#### What is required:
From the entries that follow, copy exactly the lines beginning at the line holding "(302, 81): 2.11" and continuing through the line holding "In the picture".

[Excerpts from a dataset]
--

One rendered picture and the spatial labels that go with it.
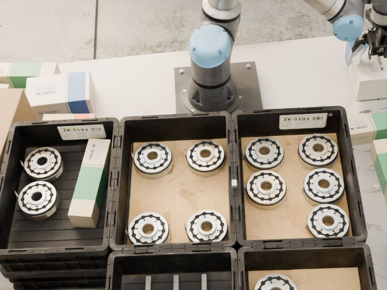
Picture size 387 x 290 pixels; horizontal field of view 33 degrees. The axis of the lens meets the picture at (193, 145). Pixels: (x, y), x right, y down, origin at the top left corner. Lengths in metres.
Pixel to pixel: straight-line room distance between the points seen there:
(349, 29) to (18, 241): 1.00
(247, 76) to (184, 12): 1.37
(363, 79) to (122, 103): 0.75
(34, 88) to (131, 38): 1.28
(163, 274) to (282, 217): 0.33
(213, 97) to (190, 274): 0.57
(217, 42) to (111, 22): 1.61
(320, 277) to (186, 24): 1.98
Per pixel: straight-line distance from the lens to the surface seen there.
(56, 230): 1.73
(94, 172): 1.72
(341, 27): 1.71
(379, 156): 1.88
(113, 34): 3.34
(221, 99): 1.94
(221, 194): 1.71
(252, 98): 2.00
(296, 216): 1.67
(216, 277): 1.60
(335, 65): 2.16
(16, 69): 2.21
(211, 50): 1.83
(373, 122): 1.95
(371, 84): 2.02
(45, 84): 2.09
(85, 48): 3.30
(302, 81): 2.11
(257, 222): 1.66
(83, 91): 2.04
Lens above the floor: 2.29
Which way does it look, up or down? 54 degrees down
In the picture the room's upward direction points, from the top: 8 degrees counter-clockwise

--

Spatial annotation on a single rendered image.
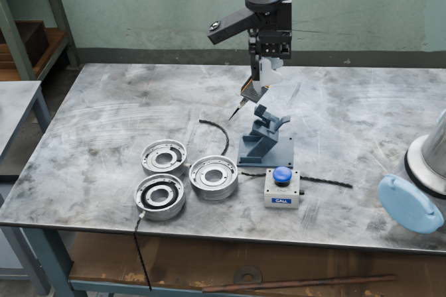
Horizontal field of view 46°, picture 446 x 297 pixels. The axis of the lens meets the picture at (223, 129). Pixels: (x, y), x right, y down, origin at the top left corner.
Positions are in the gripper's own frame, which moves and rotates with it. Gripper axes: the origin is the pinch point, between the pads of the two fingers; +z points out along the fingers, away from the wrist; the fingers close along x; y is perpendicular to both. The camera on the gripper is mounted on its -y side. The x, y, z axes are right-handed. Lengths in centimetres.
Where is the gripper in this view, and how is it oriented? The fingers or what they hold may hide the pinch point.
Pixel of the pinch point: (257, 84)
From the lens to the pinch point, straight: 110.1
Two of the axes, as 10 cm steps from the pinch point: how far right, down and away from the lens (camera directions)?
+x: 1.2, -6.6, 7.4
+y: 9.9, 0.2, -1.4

--

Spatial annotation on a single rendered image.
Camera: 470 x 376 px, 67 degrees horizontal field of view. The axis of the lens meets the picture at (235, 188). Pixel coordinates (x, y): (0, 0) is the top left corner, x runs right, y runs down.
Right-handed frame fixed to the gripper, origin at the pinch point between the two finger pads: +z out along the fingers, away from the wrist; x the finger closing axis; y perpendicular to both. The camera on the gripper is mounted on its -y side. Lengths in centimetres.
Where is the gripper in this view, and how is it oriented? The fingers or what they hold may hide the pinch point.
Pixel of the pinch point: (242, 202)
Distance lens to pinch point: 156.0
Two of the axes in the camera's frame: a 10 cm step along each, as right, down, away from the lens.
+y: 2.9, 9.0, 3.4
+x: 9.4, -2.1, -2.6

--

#### Result:
(302, 81): 2.11
(257, 222): 1.66
(83, 91): 2.04
Lens above the floor: 2.29
Which way does it look, up or down? 54 degrees down
In the picture the room's upward direction points, from the top: 8 degrees counter-clockwise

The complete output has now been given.